Monday, May 4, 2009

Dr. Archie Kalokerinos

From Part of my life as a doctor :

At this stage I was totally disillusioned with medical practice. And the lure of instant riches was tempting. Early in 1965 Bill and I teamed up with a Kytherian, Jack Cassimatis, and two non-Kytherian Greeks and became opal miners in Coober Pedy.

For a while all went well. We even found opal, and it was beautiful. Then my world fell apart.

Violence was something that I thought my family had left behind many generations before I was born, But this was not so. There was a terrible fight – wild-west style. With six fractured ribs and a ruptured kidney I was certainly a sight to behold. Disillusioned and bitter I drove out into the desert one night – where there was nothing – not even a road – until I was forced to stop and sleep. When I awoke it was daylight. By coincidence (or was it guidance?) I was near a camp of semi-tribal Aborigines. For the first time in my life I was able to talk to such people and gain an insight to their problems. One elderly woman was particularly impressive. When I asked her about infant deaths she said something like, 'We do not know why our children get sick and die. Before the white men came they never died'.
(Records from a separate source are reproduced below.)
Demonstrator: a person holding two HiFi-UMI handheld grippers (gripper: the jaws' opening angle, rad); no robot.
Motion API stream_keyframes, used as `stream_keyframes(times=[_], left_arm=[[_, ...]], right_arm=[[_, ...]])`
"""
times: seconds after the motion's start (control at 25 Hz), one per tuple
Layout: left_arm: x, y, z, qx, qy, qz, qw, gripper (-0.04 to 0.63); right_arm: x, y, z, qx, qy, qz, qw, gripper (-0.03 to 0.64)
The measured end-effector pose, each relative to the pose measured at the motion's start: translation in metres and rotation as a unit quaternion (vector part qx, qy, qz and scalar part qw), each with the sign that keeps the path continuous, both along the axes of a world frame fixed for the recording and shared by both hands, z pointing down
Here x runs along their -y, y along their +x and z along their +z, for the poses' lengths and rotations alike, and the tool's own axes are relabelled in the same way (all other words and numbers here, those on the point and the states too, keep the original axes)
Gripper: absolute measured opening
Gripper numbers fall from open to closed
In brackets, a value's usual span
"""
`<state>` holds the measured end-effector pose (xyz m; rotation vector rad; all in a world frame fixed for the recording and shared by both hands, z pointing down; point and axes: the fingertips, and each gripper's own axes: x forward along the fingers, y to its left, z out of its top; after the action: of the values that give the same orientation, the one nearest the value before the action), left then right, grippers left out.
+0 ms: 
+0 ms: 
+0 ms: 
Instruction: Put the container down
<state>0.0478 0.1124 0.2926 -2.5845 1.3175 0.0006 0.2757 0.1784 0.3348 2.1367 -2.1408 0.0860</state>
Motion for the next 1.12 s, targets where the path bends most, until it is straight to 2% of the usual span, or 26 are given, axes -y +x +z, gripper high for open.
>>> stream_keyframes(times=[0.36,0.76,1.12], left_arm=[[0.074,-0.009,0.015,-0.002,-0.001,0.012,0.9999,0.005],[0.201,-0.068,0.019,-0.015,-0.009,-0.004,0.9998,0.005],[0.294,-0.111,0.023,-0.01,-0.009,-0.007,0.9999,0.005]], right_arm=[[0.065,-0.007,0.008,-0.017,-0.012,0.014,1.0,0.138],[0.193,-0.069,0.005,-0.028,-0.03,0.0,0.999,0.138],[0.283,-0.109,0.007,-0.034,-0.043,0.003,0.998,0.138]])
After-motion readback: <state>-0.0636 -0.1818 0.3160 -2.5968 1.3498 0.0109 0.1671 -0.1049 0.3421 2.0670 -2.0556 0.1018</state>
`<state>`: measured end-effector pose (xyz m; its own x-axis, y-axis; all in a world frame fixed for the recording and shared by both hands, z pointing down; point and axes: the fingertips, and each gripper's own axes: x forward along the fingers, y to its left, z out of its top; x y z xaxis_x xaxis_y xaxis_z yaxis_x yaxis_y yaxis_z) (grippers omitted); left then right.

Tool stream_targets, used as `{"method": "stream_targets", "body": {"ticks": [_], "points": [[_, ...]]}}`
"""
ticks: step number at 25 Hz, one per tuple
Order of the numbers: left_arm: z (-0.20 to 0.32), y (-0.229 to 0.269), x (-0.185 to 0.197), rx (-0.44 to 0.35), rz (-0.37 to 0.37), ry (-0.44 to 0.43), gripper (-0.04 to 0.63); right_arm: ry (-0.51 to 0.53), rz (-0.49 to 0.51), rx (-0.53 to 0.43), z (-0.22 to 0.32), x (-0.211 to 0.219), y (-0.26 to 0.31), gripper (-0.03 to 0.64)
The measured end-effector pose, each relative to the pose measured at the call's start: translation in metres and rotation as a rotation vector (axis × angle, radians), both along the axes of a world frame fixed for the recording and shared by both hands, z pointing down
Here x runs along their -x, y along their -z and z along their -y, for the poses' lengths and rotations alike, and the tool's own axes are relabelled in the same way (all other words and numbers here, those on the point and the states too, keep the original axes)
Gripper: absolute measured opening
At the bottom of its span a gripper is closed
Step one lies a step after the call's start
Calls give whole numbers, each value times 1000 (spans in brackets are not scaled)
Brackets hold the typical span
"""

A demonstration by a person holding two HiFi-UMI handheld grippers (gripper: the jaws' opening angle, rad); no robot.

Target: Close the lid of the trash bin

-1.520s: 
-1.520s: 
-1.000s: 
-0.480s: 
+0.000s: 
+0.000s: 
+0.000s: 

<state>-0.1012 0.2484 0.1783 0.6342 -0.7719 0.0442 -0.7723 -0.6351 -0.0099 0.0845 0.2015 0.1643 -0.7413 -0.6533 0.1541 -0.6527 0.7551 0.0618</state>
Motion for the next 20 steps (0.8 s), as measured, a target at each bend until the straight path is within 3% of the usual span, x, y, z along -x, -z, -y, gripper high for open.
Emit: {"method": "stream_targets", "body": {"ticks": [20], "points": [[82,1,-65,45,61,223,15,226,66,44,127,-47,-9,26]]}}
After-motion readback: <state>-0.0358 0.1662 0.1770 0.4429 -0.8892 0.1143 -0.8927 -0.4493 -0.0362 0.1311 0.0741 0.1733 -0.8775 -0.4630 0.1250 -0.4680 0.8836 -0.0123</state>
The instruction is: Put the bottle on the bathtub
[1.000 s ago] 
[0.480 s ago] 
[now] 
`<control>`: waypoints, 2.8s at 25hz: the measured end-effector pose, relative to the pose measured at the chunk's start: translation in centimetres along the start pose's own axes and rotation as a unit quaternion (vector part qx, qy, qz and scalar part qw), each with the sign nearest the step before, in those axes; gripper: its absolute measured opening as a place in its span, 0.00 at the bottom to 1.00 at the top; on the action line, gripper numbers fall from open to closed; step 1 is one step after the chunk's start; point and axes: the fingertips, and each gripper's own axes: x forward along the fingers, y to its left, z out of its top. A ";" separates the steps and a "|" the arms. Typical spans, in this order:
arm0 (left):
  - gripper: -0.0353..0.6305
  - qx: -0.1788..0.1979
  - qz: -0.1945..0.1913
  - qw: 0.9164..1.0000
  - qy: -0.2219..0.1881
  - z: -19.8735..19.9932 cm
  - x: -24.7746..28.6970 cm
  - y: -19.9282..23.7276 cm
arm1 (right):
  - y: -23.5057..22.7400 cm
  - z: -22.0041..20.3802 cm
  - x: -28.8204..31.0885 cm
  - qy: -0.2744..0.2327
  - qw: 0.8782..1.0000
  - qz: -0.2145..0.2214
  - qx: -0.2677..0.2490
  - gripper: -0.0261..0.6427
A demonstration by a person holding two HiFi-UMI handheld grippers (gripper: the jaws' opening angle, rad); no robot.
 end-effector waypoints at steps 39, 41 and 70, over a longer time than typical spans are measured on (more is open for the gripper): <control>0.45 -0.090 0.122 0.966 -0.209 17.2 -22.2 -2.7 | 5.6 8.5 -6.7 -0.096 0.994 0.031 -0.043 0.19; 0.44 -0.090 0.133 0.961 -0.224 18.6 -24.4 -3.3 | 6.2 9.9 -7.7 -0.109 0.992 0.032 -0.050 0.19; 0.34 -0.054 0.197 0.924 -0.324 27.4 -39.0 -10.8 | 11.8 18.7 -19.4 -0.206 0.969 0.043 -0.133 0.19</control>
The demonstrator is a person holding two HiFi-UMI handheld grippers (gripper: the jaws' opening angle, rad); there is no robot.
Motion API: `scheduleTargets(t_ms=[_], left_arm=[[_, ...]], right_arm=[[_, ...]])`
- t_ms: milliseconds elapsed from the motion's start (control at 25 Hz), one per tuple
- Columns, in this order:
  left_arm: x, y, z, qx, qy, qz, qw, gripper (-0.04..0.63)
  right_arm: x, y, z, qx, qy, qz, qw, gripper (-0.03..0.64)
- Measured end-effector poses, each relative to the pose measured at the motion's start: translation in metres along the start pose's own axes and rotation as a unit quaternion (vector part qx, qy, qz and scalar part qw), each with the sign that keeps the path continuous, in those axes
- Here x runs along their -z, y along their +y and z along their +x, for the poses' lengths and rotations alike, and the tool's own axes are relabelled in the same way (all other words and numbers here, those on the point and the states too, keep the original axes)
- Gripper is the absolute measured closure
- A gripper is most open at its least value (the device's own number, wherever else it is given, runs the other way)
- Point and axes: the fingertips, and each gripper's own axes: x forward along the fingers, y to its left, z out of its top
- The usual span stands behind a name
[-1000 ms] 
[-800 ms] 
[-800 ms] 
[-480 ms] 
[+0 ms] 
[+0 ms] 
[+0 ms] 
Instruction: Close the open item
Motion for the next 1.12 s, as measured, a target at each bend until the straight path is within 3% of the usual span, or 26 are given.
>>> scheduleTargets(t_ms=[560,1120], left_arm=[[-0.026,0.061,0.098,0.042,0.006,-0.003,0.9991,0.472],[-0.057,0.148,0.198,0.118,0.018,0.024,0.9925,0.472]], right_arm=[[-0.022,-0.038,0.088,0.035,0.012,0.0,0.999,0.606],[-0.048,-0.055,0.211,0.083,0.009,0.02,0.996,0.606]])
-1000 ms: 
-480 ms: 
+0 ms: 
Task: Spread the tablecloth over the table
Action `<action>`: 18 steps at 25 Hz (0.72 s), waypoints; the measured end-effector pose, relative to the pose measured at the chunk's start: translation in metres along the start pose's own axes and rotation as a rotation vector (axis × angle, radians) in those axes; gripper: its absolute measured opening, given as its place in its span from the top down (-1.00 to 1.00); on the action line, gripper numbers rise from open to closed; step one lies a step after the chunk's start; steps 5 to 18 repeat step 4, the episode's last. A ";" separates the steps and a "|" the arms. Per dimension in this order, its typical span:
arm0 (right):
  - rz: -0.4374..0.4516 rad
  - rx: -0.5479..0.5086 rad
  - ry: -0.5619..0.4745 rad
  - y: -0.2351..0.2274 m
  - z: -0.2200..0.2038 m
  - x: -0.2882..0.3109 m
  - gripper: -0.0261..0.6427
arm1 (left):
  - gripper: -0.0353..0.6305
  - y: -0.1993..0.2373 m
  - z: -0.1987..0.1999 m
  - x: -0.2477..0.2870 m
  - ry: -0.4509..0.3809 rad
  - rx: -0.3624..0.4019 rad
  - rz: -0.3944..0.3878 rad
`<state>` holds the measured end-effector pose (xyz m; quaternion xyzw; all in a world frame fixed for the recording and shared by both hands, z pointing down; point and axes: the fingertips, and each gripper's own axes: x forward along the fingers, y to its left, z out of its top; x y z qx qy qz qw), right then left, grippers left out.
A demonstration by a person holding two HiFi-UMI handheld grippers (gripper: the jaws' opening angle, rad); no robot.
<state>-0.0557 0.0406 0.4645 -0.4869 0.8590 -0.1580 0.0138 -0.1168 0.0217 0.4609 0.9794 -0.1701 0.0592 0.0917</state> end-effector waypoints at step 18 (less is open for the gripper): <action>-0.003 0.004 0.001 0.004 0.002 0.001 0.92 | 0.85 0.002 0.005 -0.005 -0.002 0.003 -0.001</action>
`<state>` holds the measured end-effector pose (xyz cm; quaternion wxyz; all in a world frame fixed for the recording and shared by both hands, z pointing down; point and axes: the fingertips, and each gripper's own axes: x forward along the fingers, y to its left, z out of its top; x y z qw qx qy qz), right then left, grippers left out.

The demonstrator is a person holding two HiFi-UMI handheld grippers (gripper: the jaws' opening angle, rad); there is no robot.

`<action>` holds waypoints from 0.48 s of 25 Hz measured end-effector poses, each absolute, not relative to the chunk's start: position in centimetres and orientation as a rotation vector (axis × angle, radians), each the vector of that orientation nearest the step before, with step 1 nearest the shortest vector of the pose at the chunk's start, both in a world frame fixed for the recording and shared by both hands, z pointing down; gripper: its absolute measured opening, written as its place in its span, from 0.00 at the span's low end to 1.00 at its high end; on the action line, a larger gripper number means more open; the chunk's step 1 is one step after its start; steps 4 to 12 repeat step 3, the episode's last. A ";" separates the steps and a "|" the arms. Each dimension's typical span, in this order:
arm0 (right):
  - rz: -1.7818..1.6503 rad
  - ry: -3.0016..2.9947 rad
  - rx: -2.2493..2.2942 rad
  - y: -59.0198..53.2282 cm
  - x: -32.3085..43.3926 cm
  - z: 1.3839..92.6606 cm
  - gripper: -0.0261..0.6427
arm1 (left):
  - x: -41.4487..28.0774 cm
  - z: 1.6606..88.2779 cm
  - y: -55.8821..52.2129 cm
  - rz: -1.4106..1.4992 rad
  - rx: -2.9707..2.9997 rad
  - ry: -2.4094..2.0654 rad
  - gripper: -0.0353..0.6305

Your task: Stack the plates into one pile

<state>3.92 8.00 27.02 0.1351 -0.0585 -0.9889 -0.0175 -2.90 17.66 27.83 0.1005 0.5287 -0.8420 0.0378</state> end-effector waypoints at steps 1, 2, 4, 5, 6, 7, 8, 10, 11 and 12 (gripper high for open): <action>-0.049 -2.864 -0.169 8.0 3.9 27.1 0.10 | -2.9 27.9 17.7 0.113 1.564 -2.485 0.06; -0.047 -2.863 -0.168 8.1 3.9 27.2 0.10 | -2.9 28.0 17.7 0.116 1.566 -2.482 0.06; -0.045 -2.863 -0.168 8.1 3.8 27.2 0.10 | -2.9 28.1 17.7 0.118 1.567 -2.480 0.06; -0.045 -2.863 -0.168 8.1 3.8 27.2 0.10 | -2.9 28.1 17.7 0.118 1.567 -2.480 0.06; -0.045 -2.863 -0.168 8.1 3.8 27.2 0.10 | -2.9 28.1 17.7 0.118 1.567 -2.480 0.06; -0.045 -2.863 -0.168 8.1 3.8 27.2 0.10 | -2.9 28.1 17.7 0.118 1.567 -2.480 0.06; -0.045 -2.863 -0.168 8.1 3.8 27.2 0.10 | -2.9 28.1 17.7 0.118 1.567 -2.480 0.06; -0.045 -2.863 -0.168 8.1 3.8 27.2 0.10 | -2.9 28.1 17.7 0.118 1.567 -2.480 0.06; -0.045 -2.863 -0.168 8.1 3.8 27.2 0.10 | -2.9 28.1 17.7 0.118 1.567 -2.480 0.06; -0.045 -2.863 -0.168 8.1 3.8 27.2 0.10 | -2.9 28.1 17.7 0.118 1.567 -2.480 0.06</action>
That night I slept under the stars. Those who have never experienced a central Australian night cannot appreciate what a wonder this is. It is as close to God as any living person can get. And it made my tormented brain work. . I recalled what the Aboriginal woman had said, and what Dr Harbison had observed. There was one possibility – when the kids get sick they need more Vitamin C than normal. When they get sick they need blood levels of Vitamin C that can only be achieved by administering Vitamin C by injection. I had not seen any literature suggesting that this could be so. It was just an idea.

The idea saturated me. It had to be right. Unknown to me, there were doctors working in other parts of the world who had observed something similar.

So, it was back to Collarenebri and back to the practice of medicine.

What happened is now history. There were no more strange infant deaths. No longer would I be haunted by the wailing of women in the camp. There would no longer be a need for so many tiny little coffins – just a need to learn more and know more, and teach more.

Now I know why the liver changes referred to earlier are there. And I know how to prevent them. I know a great deal that was hidden to me when I first went into practice. And I am a much better doctor. But I am sadder too, because most of my colleagues will not listen.